What is a Part 9 Debt Agreement?
A debt agreement is a binding agreement under Part 9 of the Bankruptcy Act of 1966 between a person and their creditors. Where the creditors agree to accept a sum of money which the debtor can afford. Proposing a debt agreement is as detailed as an act of bankruptcy.
A debt agreement is an option to assist persons with unmanageable debt and is an alternative to bankruptcy.
What are the Requirements of a Part 9 (IX) Debt Agreement?
- A Part 9 Debt Agreement will be listed on your credit file for 7 years.
- Your name will also be listed on a National Personal Insolvency Index (NPII) forever. This is a record held by “Australian Financial Security Authority” and can be publicly accessed for a fee.
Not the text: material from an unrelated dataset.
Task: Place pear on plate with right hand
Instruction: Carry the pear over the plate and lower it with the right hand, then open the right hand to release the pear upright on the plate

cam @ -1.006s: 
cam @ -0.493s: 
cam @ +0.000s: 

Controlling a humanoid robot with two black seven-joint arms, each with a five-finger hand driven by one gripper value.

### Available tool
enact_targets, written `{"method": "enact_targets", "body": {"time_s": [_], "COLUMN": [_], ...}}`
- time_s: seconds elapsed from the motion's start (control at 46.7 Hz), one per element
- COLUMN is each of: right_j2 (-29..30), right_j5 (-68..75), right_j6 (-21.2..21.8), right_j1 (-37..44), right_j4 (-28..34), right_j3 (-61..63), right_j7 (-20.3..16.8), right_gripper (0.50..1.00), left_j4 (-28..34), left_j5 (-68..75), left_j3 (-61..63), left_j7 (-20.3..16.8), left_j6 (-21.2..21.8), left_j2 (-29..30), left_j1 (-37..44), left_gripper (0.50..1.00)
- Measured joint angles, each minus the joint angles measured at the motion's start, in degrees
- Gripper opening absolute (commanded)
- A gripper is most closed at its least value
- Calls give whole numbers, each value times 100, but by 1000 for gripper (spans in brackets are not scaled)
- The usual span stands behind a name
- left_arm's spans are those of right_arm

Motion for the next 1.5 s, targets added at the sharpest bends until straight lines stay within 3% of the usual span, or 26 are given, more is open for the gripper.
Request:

This is not your credit file and is generally not accessed by a lender when applying for loan.
- All unsecured debts must be disclosed in the Part 9 Debt Agreement – no debts can remain.
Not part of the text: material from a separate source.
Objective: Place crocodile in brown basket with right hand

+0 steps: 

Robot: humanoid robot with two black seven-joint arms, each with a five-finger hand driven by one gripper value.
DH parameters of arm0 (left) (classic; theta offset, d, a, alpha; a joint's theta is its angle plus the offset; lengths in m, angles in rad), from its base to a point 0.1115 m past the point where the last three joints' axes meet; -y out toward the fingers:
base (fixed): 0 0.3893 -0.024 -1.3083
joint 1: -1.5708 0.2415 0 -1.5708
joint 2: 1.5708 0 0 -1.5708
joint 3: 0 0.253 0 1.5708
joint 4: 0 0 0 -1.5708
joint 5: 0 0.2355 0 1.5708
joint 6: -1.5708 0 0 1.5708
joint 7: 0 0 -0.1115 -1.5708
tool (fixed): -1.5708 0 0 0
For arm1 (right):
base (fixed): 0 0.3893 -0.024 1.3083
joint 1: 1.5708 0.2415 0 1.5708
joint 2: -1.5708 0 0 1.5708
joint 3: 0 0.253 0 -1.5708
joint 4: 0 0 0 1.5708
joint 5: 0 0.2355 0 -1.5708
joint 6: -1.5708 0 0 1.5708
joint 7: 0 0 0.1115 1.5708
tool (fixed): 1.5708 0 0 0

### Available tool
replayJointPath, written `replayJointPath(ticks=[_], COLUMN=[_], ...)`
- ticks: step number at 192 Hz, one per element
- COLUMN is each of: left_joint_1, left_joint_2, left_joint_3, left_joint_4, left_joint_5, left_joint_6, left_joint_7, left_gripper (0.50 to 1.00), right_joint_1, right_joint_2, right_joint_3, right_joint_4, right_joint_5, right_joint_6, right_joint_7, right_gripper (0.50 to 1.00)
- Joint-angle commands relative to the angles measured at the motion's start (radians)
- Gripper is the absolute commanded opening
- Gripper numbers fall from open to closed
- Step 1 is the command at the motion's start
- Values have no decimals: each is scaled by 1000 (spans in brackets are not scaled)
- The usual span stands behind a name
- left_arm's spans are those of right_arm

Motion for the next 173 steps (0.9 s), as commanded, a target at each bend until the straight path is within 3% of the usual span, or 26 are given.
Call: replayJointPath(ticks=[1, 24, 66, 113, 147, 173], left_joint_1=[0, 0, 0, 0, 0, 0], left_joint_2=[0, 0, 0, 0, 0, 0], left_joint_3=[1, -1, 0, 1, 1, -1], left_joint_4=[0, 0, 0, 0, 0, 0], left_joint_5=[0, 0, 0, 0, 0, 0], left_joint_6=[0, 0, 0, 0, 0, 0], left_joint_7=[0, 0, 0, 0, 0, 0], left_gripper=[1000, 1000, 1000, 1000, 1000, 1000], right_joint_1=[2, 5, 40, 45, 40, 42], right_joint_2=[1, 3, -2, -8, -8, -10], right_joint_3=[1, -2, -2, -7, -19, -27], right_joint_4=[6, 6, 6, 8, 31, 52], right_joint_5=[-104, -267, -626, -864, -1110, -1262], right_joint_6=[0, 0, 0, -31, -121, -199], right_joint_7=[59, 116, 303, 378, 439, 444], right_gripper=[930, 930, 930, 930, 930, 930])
- Your creditors do not have to accept a Part 9 Debt Agreement proposal.
- More than 50% of your creditors must accept the Debt Agreement terms to proceed.
- Your take home pay can’t exceed $1,515.68 per week.
- Your total included debt must be less than $105,086.80
- Your net assets can not be valued higher than $105,086.80
- You cannot have more than one Part 9 Debt Agreement, Part 10 or Bankruptcy in a 10 year period.